Jan 18, 2001, 3:48 PM
Post #3 of 4
Here is the proof that:
Re: How To Retrieve a Random Line From A File?
[In reply to]
provides a fair and equal distibution for any number of lines.
rand($.) < 1 and ($line = $_) while <FH>;
Proof by Induction
The rand($bound) function returns some real number x such that 0 <= x < $bound. The $. variable contains the current line number of the filehandle being read from.
Thus, for the first line of the file, we have rand(1) < 1, which is true 100% of the time. Thus, after the first line of the file has been read, $line is the first line of the file.
When we get to the second line, rand(2) < 1 1/2 of the time.
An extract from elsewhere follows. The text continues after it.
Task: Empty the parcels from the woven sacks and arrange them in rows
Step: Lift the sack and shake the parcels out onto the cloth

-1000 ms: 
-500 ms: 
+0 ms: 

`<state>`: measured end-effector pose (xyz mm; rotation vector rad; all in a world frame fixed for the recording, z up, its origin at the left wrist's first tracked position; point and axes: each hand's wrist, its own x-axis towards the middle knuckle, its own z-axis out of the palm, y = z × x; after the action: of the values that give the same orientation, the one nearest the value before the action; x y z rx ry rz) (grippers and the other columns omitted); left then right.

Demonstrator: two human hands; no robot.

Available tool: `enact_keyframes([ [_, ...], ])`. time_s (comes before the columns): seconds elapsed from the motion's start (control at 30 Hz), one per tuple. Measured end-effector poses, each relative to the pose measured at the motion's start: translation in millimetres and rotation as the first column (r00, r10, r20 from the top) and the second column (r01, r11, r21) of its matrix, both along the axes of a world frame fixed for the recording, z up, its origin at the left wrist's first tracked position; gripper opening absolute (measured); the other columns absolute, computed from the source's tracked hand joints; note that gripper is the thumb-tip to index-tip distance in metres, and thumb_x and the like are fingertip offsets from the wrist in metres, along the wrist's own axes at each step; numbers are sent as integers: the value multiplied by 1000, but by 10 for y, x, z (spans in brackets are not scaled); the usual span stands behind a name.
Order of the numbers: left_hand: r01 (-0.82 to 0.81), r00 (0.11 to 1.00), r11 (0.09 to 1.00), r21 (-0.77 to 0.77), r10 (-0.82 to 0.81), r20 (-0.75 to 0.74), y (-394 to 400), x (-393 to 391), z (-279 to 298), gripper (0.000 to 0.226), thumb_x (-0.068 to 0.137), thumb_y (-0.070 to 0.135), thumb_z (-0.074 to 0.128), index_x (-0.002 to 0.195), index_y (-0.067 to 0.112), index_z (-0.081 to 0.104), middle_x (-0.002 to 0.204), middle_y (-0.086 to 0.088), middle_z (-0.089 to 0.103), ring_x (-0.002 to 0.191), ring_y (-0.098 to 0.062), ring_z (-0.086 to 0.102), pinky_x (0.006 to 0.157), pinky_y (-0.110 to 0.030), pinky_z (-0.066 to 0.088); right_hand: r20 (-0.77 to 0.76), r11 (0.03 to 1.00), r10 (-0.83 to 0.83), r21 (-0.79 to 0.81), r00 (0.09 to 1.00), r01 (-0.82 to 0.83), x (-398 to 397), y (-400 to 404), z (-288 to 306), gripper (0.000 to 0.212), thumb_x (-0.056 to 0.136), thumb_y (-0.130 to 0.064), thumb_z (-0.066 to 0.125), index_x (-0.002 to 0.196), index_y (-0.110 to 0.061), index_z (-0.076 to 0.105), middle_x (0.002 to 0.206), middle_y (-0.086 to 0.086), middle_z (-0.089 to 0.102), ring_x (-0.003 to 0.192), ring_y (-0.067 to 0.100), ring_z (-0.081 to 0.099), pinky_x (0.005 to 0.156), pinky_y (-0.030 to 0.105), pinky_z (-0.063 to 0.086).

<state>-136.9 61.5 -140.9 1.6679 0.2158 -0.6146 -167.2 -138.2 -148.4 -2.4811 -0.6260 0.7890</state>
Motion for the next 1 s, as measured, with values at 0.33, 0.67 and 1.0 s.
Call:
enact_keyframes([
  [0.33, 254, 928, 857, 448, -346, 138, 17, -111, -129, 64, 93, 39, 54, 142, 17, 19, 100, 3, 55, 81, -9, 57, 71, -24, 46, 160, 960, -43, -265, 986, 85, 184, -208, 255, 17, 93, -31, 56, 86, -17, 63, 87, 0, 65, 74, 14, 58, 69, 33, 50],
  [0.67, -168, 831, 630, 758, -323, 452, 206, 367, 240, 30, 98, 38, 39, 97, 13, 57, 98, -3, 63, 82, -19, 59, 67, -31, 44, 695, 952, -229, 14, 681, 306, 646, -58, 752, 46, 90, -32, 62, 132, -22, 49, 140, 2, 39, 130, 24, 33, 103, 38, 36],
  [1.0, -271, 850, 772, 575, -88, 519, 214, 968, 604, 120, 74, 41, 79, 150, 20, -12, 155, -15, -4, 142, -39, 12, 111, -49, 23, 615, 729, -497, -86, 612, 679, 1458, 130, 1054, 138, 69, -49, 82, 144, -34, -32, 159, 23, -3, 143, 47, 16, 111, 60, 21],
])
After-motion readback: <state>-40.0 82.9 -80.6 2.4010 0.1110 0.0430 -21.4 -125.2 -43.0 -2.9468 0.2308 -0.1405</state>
This means that the second line has a 50% chance of being placed in $line, and the first line has a 100% chance of the remaining 50% (100% of 50% = 50%) to be chosen.
When we get to the third line, rand(3) < 1 1/3 of the time. This means that the third line has a 33% chance of being in $line, and that the second line has a 50% chance of the remaining 66% (50% of 66% = 33%) to be chosen, and the first line has a 100% chance of the remaining 33% (100% of 33% = 33%).
So, we can assume that at line N, each line has a 1/N probability of being chosen.
Now, line N + 1 has a 1 / (N + 1) probability of being chosen. That leaves N / (N + 1) probability for the remaining N lines, which is equally divisible by N, and that leaves a 1 / (N + 1) probability for each of the other N lines.
This proof can also be found in chapter 8 of the Perl Cookbook.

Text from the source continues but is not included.